Name:
Location: Singapore

A Singaporean girl who graduated from a Medical College in the UK and currently working as a doctor, spending most of my years abroad burying myself amongst medical books, speaking Queen's English and trying to adapt to life in Britain. But I still remain a true blue Singaporean who loves my plate of char kway teow and enjoys the sense of closeness when speaking "Singlish" to my fellow countrymen. Why "The Chinese Doctor"? Because that's what my patients call me since they don't know my name!

Wednesday, July 21, 2004

Screwed up my practical exam

Today's horrid.

Practical exam has ended, but I feel as if my life in medical school has ended as well. My theory papers didn't go well, and so did my practical.

I have staying positive and consoling myself that I will go through it like everyone else, so I have yet actually broke down a lot this time round. But after all these while, finally I broke down again. I tolerated it ever since during the exam till now that I am back home.

My first station started off terribly. I was given a fat patient in which I had to examine his groin. Note the word GROIN. It was not embarrassing for me because I was never embarrassed abt being asked to examine a groin, but the thing was, I was asked if he had a hernia there and the fact that I was so engrossed with examining this umbilical lump on him, I sort of drifted to the wrong direction. The consultant of this station wasn't particularly nice to me anyway. From the start to the end, he was looking strict and wouldn't even bother to give me a smile no matter how hard I tried to be nice. And the horrid part came when he told me off by saying, "I was asking you if this patient had a hernia in his groin, not about that mass in his abdo" Ok fine. I knew it straight on the spot I fucked up the whole station, so I politely admitted my fault and asked to examine the patient's groin. The patient took off his pants, which was ok. Felt around and felt nothing and I was aiming to examine the scrotum as well. But the consultant stopped me and said that's enough. Then he went on to ask me very specific questions. I could answer some only. He looked very unhappy with me. I knew he wouldn't hesitate to throw me out from the look he gave me. Feeling deeply demoralised, I still tried to put on a smile, hoping he would be merciful towards me, but I guess not. I'm sure not.

There were many more unpleasant things which happened, but I shan't describe them anymore, just so as to stop myself from bringing out the 1001 mistakes I made today. Went in confidently, came out feeling shittier than ever.

A few of my female coursemates were sobbing during the halftime break. Some cried after the exam. I felt like it too, and I could feel my tears whelming up, but I didn't want anyone to know what was going on in my extremely lost and confused mind. I didn't want anyone to know I was weak. I didn't want any consolation or concern from anyone. For once, I chose to be alone.
After the exam, as I was walking along this long pathway in the hospital, I started thinking about my fate. Was it all meant to be a joke that I had to put in so much effort thoroughout my 3rd year only to know that I've flunk the entire exams and gonna repeat. I won't be able to take it. It was then I started asking myself what am I gonna do if this happens. I dunno the answer, and after thinking for so long, I still don't. That feeling was the same as how I felt in May. Scary, insecure, demoralising, absolutely depressing.

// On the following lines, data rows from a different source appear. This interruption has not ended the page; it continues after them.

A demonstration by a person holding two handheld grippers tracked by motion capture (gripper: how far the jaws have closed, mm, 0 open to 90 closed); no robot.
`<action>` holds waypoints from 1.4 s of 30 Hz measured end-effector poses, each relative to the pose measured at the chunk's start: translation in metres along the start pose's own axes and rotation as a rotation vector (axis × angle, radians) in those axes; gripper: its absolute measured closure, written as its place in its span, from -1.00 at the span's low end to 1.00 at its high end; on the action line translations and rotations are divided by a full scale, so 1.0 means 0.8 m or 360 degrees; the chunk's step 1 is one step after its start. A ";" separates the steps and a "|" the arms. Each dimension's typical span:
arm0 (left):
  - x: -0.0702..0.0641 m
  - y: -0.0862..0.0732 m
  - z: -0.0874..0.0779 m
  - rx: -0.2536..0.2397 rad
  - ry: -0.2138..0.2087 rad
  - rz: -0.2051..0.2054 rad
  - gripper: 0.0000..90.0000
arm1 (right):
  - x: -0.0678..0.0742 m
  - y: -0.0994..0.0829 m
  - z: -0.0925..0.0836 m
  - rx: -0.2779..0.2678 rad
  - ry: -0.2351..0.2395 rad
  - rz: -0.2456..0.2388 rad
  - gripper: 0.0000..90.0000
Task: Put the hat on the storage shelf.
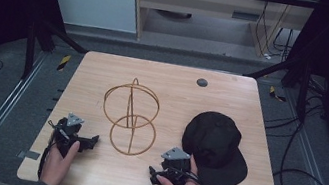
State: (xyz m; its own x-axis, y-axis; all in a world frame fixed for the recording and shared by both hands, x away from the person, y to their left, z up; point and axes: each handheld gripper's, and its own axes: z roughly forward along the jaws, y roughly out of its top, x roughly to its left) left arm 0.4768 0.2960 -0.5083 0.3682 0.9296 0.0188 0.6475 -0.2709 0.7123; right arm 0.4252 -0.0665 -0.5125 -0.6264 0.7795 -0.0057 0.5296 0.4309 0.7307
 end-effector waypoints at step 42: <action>-0.002 0.000 0.000 0.0000 0.0012 -0.0019 -1.00 | -0.197 0.127 -0.177 0.0413 -0.0153 0.0016 -0.83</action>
State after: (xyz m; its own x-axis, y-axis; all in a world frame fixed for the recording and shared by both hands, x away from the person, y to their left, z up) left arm 0.4762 0.2943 -0.5083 0.3552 0.9347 0.0155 0.6518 -0.2595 0.7126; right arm 0.4969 -0.2099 -0.3410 -0.5697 0.8186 -0.0729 0.6723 0.5152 0.5316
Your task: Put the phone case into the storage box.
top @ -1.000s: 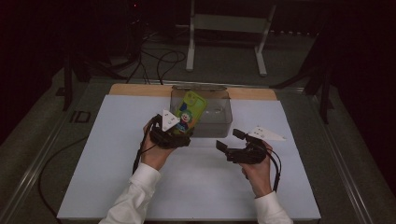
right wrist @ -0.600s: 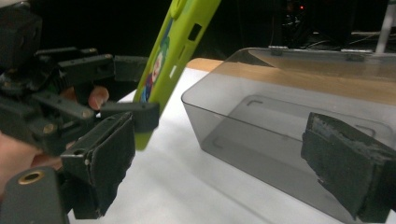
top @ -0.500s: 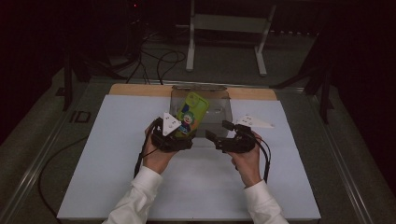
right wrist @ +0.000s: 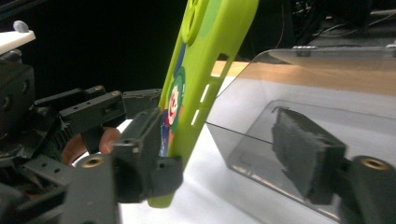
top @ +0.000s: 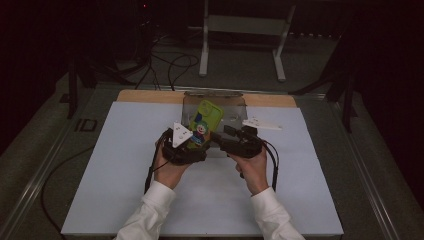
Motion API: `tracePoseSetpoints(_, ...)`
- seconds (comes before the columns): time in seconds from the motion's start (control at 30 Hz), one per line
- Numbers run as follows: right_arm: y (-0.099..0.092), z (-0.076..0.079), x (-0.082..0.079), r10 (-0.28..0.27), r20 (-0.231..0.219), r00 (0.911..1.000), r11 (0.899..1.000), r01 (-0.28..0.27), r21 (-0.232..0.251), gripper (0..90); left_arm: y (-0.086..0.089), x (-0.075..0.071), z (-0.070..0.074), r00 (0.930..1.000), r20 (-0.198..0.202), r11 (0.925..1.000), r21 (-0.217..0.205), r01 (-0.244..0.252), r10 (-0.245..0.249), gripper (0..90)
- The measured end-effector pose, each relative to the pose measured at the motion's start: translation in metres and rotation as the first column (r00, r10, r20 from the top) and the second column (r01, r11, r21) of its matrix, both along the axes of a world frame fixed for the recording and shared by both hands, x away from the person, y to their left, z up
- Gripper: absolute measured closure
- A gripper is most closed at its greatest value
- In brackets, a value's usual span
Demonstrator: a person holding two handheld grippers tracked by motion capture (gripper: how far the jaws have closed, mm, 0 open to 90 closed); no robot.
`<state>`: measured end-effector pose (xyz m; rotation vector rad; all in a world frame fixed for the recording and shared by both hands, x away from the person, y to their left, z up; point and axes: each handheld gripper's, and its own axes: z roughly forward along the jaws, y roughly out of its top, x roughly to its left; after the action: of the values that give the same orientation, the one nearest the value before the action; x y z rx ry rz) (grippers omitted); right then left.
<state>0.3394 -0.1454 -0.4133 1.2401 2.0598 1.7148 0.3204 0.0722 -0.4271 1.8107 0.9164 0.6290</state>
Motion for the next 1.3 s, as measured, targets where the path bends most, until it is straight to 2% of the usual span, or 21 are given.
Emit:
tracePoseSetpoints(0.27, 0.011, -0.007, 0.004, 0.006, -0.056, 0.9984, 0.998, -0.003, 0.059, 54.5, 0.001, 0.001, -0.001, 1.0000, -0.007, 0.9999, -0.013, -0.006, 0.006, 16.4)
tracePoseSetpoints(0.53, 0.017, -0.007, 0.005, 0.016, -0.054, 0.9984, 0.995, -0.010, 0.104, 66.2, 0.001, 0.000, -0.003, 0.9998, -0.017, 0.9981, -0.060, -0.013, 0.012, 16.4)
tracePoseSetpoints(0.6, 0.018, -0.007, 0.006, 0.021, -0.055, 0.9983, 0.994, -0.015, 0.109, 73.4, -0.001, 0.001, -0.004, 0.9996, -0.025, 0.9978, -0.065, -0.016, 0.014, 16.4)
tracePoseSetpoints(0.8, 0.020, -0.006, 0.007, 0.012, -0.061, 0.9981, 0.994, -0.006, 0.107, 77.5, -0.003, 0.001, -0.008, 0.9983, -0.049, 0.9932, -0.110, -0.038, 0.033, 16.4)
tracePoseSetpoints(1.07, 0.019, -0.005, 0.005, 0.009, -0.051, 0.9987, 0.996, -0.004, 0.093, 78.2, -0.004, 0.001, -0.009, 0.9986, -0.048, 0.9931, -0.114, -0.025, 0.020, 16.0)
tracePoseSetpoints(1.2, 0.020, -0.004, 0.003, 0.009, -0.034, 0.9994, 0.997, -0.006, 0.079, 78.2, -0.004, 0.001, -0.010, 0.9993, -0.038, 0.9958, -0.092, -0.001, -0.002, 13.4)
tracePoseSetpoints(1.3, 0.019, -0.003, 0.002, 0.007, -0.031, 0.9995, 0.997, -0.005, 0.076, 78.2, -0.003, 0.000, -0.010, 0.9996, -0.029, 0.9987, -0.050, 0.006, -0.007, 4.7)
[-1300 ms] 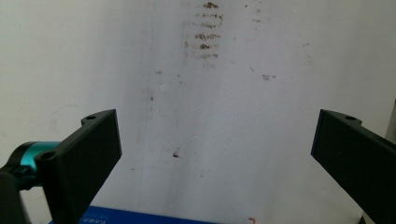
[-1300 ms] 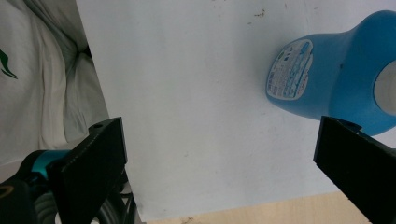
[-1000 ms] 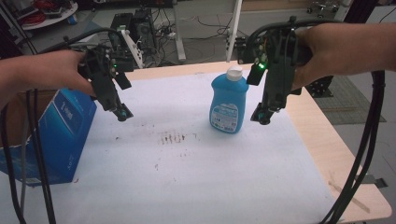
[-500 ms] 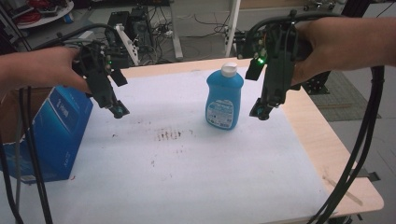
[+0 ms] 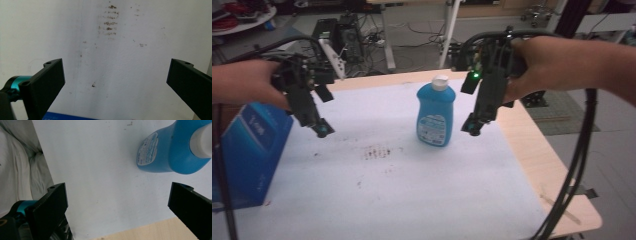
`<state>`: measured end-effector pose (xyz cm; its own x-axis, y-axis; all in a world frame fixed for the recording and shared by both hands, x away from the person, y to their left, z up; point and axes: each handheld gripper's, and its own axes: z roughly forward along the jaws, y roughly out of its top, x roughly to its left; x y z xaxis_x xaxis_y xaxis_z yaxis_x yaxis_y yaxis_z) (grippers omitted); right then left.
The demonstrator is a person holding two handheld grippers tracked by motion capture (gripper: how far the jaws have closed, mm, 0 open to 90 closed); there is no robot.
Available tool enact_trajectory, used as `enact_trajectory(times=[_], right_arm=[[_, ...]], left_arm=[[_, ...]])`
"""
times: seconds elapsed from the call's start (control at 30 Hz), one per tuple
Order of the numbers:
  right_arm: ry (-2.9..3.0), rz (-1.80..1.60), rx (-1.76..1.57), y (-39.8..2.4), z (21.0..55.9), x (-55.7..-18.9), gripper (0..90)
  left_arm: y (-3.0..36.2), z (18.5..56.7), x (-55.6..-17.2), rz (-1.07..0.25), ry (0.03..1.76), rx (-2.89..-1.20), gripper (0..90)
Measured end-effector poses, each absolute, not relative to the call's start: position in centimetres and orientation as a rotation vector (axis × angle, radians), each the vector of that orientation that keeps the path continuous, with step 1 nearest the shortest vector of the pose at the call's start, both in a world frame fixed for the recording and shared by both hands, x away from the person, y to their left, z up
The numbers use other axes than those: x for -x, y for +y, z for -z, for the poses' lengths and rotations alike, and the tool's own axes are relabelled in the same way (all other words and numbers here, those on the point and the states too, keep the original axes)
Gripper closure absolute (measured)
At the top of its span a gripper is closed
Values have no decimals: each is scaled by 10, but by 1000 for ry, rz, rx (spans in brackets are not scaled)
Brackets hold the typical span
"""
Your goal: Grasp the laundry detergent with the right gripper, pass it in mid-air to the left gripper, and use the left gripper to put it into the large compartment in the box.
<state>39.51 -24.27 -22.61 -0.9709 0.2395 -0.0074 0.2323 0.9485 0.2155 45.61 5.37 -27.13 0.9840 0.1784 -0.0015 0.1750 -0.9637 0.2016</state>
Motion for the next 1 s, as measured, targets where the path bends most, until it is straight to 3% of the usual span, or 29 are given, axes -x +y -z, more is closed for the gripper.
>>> enact_trajectory(times=[1.0], right_arm=[[2914,-605,-675,-281,258,-419,19]], left_arm=[[56,273,-458,-40,264,-2913,16]])
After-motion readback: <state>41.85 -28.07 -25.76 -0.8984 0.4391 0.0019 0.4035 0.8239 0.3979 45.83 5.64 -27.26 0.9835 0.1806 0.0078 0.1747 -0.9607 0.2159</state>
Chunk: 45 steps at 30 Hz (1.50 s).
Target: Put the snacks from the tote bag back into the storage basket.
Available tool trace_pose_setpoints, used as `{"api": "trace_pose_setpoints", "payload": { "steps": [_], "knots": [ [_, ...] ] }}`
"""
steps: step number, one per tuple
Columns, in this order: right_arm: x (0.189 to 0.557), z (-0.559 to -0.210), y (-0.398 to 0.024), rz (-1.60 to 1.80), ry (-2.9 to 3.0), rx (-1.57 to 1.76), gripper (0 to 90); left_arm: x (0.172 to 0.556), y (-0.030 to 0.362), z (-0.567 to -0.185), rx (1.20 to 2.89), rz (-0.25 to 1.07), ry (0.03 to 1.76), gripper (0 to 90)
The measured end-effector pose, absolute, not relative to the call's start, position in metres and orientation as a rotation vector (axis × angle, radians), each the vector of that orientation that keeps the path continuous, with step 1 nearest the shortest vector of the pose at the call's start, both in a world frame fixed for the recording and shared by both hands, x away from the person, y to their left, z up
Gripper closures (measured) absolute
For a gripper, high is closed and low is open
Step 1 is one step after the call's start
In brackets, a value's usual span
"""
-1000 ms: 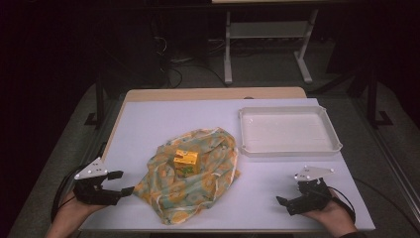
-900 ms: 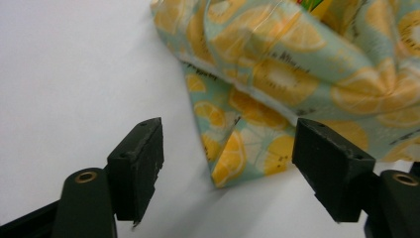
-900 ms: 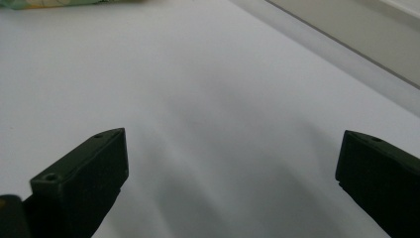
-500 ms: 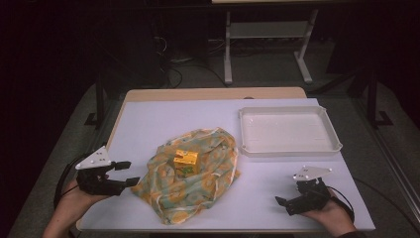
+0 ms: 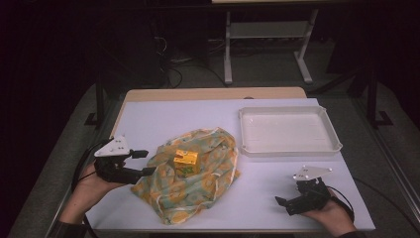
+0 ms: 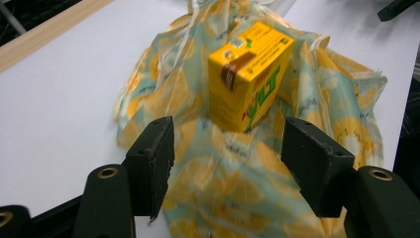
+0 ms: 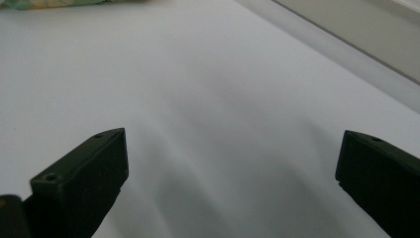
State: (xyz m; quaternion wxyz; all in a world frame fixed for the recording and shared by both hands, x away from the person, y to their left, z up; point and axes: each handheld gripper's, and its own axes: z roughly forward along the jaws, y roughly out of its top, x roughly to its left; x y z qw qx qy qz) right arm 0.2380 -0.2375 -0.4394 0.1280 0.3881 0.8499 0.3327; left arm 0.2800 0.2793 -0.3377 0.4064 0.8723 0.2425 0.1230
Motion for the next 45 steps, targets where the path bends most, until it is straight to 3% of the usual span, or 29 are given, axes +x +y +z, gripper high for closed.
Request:
{"api": "trace_pose_setpoints", "payload": {
  "steps": [6, 9, 11, 15, 45],
  "knots": [
    [0.238, -0.439, -0.238, 0.967, 2.472, 1.129, 0.0, 0.29, 0.268, -0.334, 2.192, 0.305, 0.587, 52.0],
    [0.238, -0.44, -0.238, 0.965, 2.474, 1.128, 0.0, 0.295, 0.264, -0.334, 2.188, 0.274, 0.596, 64.9],
    [0.238, -0.439, -0.238, 0.963, 2.477, 1.126, 0.0, 0.298, 0.261, -0.336, 2.197, 0.262, 0.606, 78.2],
    [0.238, -0.44, -0.238, 0.963, 2.477, 1.126, 0.0, 0.307, 0.251, -0.345, 2.24, 0.223, 0.612, 88.8],
    [0.238, -0.439, -0.238, 0.964, 2.478, 1.129, 0.0, 0.304, 0.222, -0.363, 2.335, 0.149, 0.598, 89.7]
  ]
}}
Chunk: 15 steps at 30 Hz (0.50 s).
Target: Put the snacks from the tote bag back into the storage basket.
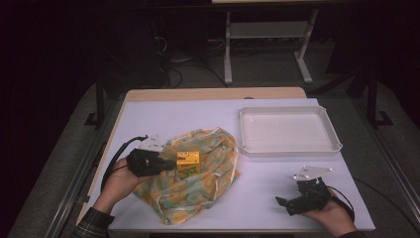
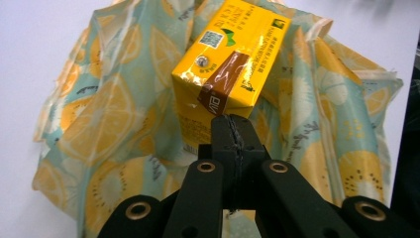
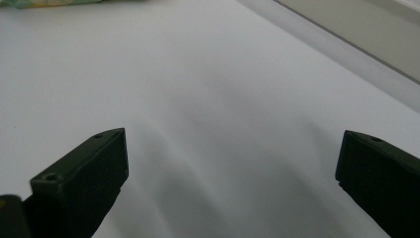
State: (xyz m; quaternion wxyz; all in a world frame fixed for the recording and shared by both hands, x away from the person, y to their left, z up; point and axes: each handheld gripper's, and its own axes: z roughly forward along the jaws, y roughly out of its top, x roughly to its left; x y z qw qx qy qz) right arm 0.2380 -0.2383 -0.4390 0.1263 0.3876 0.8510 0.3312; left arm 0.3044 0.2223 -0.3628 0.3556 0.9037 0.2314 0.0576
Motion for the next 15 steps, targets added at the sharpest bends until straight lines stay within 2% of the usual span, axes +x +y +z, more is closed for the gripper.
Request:
{"api": "trace_pose_setpoints", "payload": {
  "steps": [15],
  "knots": [
    [0.238, -0.439, -0.239, 0.963, 2.481, 1.126, 0.0, 0.295, 0.205, -0.363, 2.366, 0.109, 0.525, 89.7]
  ]
}}
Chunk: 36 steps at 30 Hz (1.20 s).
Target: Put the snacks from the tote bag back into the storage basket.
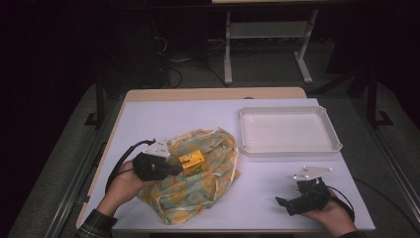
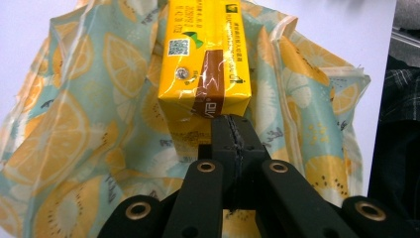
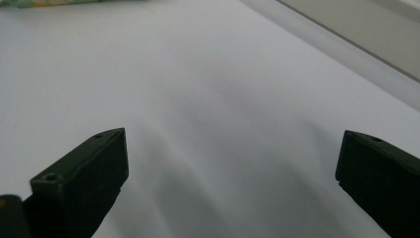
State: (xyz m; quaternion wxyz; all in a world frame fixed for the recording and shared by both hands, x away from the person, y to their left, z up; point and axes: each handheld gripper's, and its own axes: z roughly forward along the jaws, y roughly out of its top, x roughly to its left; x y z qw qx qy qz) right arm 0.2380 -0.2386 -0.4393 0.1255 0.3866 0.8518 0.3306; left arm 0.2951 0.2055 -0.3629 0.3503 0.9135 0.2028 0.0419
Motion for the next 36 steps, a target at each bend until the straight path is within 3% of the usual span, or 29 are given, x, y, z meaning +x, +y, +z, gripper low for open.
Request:
{"api": "trace_pose_setpoints", "payload": {
  "steps": [10, 14, 21, 24, 30, 36],
  "knots": [
    [0.238, -0.439, -0.239, 0.963, 2.482, 1.128, 0.0, 0.292, 0.204, -0.362, 2.368, 0.103, 0.517, 86.3],
    [0.237, -0.439, -0.24, 0.964, 2.48, 1.136, 0.0, 0.29, 0.21, -0.358, 2.371, 0.132, 0.527, 71.9],
    [0.237, -0.439, -0.239, 0.963, 2.485, 1.137, 0.0, 0.288, 0.223, -0.345, 2.344, 0.15, 0.565, 55.4],
    [0.238, -0.439, -0.239, 0.966, 2.485, 1.126, 0.0, 0.288, 0.222, -0.342, 2.337, 0.151, 0.571, 41.5],
    [0.238, -0.439, -0.238, 0.966, 2.484, 1.127, 0.0, 0.293, 0.212, -0.336, 2.329, 0.177, 0.57, 34.1],
    [0.238, -0.439, -0.238, 0.967, 2.484, 1.131, 0.0, 0.3, 0.197, -0.332, 2.358, 0.175, 0.544, 32.5]
  ]
}}
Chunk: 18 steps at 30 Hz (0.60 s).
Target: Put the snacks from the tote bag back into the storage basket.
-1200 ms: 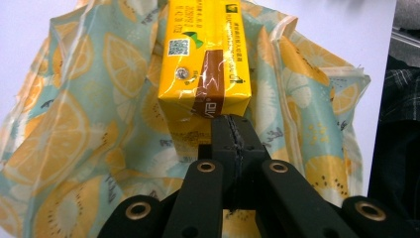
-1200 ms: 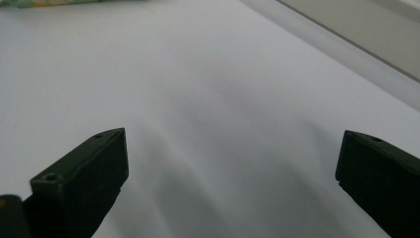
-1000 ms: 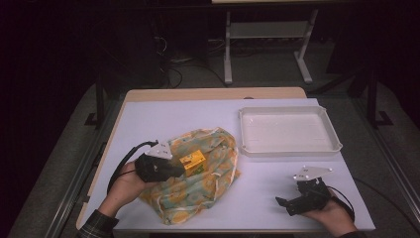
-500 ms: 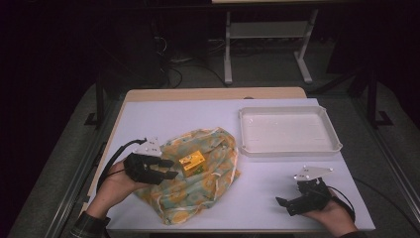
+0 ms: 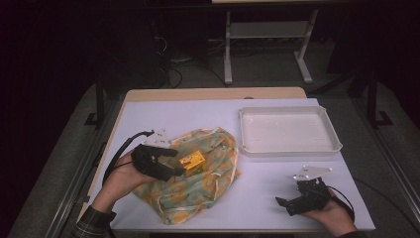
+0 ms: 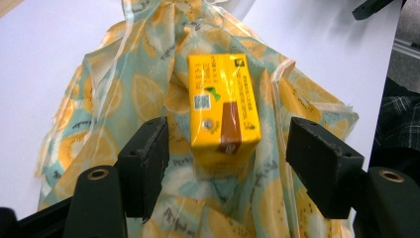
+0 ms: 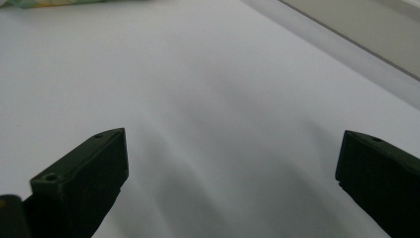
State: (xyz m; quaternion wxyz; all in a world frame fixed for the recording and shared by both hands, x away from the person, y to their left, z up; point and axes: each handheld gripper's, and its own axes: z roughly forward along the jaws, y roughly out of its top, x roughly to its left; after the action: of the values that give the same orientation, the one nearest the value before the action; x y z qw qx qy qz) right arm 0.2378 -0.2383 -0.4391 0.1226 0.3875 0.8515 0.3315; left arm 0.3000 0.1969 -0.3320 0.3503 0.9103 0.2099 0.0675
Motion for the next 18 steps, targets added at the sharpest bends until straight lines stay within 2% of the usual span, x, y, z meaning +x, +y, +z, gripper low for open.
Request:
{"api": "trace_pose_setpoints", "payload": {
  "steps": [18],
  "knots": [
    [0.237, -0.439, -0.239, 0.967, 2.486, 1.143, 0.0, 0.319, 0.161, -0.34, 2.475, 0.164, 0.592, 30.9]
  ]
}}
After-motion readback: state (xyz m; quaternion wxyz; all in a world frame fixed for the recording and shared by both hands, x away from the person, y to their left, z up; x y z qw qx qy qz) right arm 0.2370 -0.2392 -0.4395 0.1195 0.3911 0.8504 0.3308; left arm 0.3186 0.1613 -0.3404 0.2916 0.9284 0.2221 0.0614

Got a X-ray interpretation exam tmr. Have not studied for it. Will do so later. I am tired, physically and MENTALLY. Didn't sleep well at all last night. Was thinking of Jason, thinking about my exam, thinking about everything that has been happening to me over the past few months. I teared in bed, while hugging my pillow tightly. I needed a good hug, needed a shoulder to cry on. I wish everything was just a nightmare which I will wake up from. I wish I would just open my eyes and be welcomed by my parents and Jason, telling me it's all not real. I really wish that had happened..no kidding.

Cried a fair bit on the phone when Jason called a while ago. He consoled me and told me many things which made sense. Hearing his voice and knowing he's there on the phone telling me that he loves and care a lot about me made me feel slightly better, even though there was no way I could recover so quickly from this morning's experience. He couldn't do much as he had to assemble for orientation and stuff. Not his fault and can't blame him. In fact, I'm grateful and appreciative for him trying his utmost to support me. I just wish he was here beside me to lend a shoulder to cry on. It would beat hugging my pillow n weep.